Disassembled: Marlon… unless

Marlon the computer – and it will be the computer Marlon I am referring to henceforth unless otherwise noted – has always been a problem.
Briefly, there seemed to just be something inherently wrong or broken with the system which I never exactly minded since it had been a very generous gift from Marlon the person the friend of mine. So Marlon (back to the computer) was always just a project machine, something to tinker with, and I tried to remember how to remedy the seemingly continuous BIOS corruption but Gigabyte didn’t make the self repair terribly easy to activate.
And it certainly didn’t do a stand out job on its own. However, it gets huge credit for always eventually allowing the system to… be not bricked.
At any rate, Marlon got shelved for a while since, with its boot issues and seemingly flaky or broken onboard video ports, it was basically a lost cause. Throw in the intense burning hatred it caused me to develop where mSATA devices are concerned (and sure the single mSATA drive I owned was probably just bad after so much testing), and Marlon was still remembered as a great gift but would be serving me no use.
Come around to the current disassembly project, and most of the hobby systems are parted back out, Marlon still remained within a valuable Cooler Master n400 chassis with a less valuable no-name power supply and an unusual CPU cooling solution from once famed Zalmann.
So it was time to take it apart.
It was routine – disconnected the SATA SSD and set it aside, removed the board from the case and stripped out the psu, shelving the psu and returning the case safely to its box, and then the large copper cooler was removed. If you’re following along, next the RAM which is barely a thing, and then the CPU.
I cleaned what turned out to be far, far too little thermal paste (enough function though – that would not have been the root of my past issues) and removed the CPU only to immediately see something unexpected: a solid wad of dust covering a handful of the pads of the CPU. Enough dust, by my estimation, to block three or four pins from making solid contact with the mainboard socket.
A heavy sigh accompanied a deflated feeling.
How long had that been there?
What were those specific pins that they would be unimportant enough that the system could still run but important enough that they could throw occasional onboard graphics issues and/or boot issues bad enough to corrupt the bios? And did they have anything to do with the mSATA problems? Could it be any of those things? Possibly all of them?
There was only one thing to do.
Re-assembly.
Feeling annoyed, I put a semblance of Marlon back together, a decidedly jury-rigged, highly temporary set up, and attempted to boot it with the newly ‘cleaned’ cpu.
Of course it booted right up.
If you know me you know this meant I was going to have to do a fresh installation to verify the system including using that long socked away mSATA SSD to see how well the system ran now newly without a giant wad of dust in the socket.
Like not like dust that you get on countertops after a week away.
Like dust like your laundry lint filter after half a dozen loads.
Aside from a slightly hesitant initial boot… Windows 10 installed perfectly fine onto the damned mSATA device. Crucially, it made it through a reboot – a thing it notoriously could NOT reliably do – and here I am with Marlon 1.1, humming along, just a little warm due to an inadequate cooler thrown on for testing.
Just for poops and giggles I threw in this old USB 2.0/Firewire PCI (PCI, not PCIe) card I still had around that also never worked right.

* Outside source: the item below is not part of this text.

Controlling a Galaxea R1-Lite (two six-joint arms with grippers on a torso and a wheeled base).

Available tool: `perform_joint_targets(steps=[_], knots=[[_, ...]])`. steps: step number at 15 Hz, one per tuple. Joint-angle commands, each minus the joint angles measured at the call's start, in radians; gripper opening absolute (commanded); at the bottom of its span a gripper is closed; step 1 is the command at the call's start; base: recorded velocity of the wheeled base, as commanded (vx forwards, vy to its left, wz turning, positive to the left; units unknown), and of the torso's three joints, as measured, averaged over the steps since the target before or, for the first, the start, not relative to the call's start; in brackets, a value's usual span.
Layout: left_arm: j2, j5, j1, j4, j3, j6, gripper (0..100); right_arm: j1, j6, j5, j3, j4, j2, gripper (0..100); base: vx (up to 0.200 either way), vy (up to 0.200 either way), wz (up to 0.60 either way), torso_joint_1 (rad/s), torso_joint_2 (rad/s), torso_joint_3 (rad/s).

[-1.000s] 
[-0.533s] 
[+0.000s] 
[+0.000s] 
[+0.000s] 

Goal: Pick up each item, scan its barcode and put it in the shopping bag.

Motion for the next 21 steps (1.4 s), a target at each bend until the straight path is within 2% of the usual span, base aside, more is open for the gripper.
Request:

I don’t… I mean… what even is the lesson here? For my dollar the only thing I can really take away is this sense that you can pour over a system as long as you want, trouble shoot in every way you know and every way you can think of, but possibly still miss what the problem is. It isn’t unreasonable to think the system just has a bad mSATA slot, or has a corrupted BIOS chip. These things happen. But I guess now I get to file away “make sure the CPU socket doesn’t have a chunk of crap in it”.

Welcome Back, Marlon system. Since Marlon has nostalgia associated with it having been a gift, like Patrick before it, I don’t consider it to be eligible for sale, although give away to someone in need of a nearly vintage system maybe. What I mean is, for now Marlon stays, better than before.


Marlon is based on the Gigabyte GA-Z77-D3H ATX mainboard with an Intel i5-3570k CPU cooled by a Zalmann CNPS8900. 16 GB DDR3-1600 MHz is installed (4×4 GB) and is a Corsair XMS3 kit. Storage, unexpectedly, is handled by a socketed mSATA device, specifically the Samsung SM841 250 GB SATAII drive. SATAII is sort of a shame but the difference vs SATAIII will probably never be realized. Everything is housed in an old favorite: the Cooler Master Elite 360 slim ATX case and is powered by an old standby of the eVGA 430 watt non-modular 80Plus White grade power supply. The case features front headphone and microphone jacks and two USB 2.0 ports. One additional 120mm fan has been mounted in the side panel to support the CPU cooler, since there is no other active cooling beyond the CPU and the PSU, but even this fan may not be necessary. Nothing else has been added to the PCIe 3.0 x16 (x16), x16 (x4), or the two x1 (x1) slots, nor has that USB 2.0/Firewire 400 card been left in one of the two PCI slots.